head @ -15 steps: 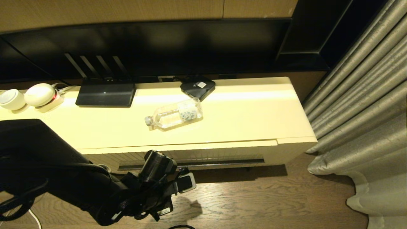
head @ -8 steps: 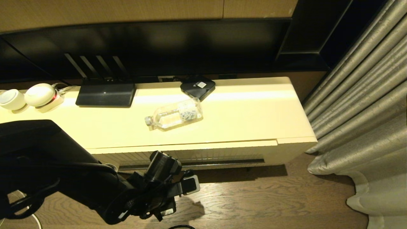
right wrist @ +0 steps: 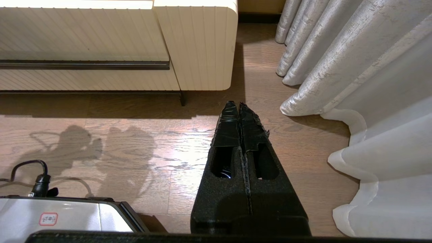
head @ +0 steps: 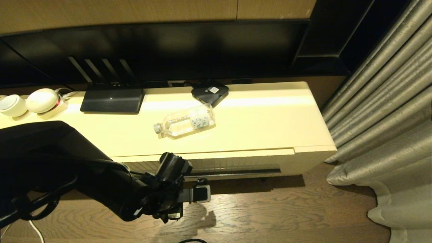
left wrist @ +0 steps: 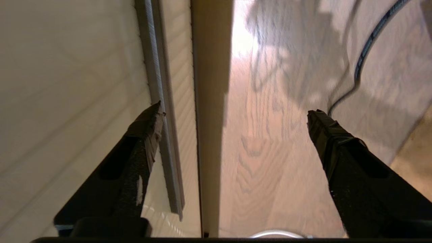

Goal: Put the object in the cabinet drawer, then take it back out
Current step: Open the drawer

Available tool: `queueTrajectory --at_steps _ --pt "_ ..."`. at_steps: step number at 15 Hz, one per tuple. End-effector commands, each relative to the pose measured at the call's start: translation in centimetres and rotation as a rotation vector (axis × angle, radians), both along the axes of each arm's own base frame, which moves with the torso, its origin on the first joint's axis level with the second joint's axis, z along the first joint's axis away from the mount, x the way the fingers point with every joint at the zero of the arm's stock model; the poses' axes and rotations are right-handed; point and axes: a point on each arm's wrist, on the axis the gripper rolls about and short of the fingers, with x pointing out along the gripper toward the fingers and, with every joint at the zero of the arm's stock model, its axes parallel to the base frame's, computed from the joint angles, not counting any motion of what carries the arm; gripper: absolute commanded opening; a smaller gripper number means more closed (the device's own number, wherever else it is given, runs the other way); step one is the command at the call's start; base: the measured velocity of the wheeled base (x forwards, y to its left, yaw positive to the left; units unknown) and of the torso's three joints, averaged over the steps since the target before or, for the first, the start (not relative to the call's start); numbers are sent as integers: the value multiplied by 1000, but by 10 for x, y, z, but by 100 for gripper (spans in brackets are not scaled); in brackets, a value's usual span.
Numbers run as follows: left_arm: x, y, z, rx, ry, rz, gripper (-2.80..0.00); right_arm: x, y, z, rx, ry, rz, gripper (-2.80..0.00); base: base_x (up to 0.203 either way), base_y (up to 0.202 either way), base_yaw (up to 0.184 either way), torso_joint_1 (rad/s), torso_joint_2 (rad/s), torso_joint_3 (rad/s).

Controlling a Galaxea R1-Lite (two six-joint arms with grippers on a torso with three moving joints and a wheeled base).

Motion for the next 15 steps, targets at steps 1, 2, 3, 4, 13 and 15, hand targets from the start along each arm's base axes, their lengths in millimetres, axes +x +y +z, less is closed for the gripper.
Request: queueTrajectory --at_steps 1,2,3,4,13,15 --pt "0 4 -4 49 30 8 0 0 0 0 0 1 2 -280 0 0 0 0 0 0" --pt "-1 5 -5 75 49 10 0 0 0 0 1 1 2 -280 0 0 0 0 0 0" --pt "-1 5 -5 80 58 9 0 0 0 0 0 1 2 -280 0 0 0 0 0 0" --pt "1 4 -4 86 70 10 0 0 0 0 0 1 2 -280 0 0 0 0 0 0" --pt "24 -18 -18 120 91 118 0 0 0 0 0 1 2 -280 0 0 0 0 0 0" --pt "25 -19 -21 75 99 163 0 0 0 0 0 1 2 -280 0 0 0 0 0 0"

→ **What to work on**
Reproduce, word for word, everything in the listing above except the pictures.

→ **Exercise result**
head @ -15 steps: 
head @ -8 steps: 
right wrist @ +0 steps: 
head @ +0 steps: 
left wrist @ +0 steps: 

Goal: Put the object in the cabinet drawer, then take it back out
Current step: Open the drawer

Available tool: `queueTrajectory --at_steps _ --pt "_ ..."`. at_steps: step number at 15 Hz, one per tuple. End-effector commands, each relative to the pose measured at the call's start: translation in centimetres and rotation as a rotation vector (axis × angle, radians), both along the axes of each arm's own base frame, which moves with the torso, its origin on the first joint's axis level with the second joint's axis, z along the first joint's axis away from the mount, x the way the fingers point with every joint at the zero of the arm's stock model; the poses' axes and rotations are right-handed; point and axes: a point on each arm's wrist, on the axis the gripper rolls about and short of the fingers, with x pointing out along the gripper toward the fingers and, with every joint at the zero of the arm's stock model, its axes parallel to the base frame's, computed from the joint angles, not counting any motion of what carries the arm; gripper: absolute commanded opening; a smaller gripper number means more closed (the device's own number, wherever else it is given, runs the other way); step one is the command at the call's start; base: the measured velocity of the wheeled base (x forwards, y to its left, yaw positive to the left; units unknown) and of the torso's three joints, averaged over the steps since the target before or, for the first, the start (not relative to the call's start); numbers are sent as integers: the value multiplied by 1000, but by 10 for x, y, z, but by 100 for gripper (spans in brackets are not scaled); in brackets, a value's usual span.
Numbers run as follows: left_arm: x, y, z, rx, ry, rz, gripper (-2.80..0.00); right_arm: x, y, z, rx, ry, rz, gripper (-2.80..0.00); base: base_x (up to 0.203 either way), base_y (up to 0.202 either way), base_yaw (up to 0.184 either way), torso_joint_1 (rad/s), torso_joint_2 (rad/s), torso_joint_3 (rad/s).

Controlling a Galaxea R1-Lite (two six-joint arms with grippers on a torso with three moving joints and a wheeled base).

Motion for the next 15 steps, targets at steps 1, 2, 3, 4, 13 and 15, hand targets from the start along each arm's base axes, their lengths in millimetres, axes +x +y +z, less is closed for the gripper.
Request: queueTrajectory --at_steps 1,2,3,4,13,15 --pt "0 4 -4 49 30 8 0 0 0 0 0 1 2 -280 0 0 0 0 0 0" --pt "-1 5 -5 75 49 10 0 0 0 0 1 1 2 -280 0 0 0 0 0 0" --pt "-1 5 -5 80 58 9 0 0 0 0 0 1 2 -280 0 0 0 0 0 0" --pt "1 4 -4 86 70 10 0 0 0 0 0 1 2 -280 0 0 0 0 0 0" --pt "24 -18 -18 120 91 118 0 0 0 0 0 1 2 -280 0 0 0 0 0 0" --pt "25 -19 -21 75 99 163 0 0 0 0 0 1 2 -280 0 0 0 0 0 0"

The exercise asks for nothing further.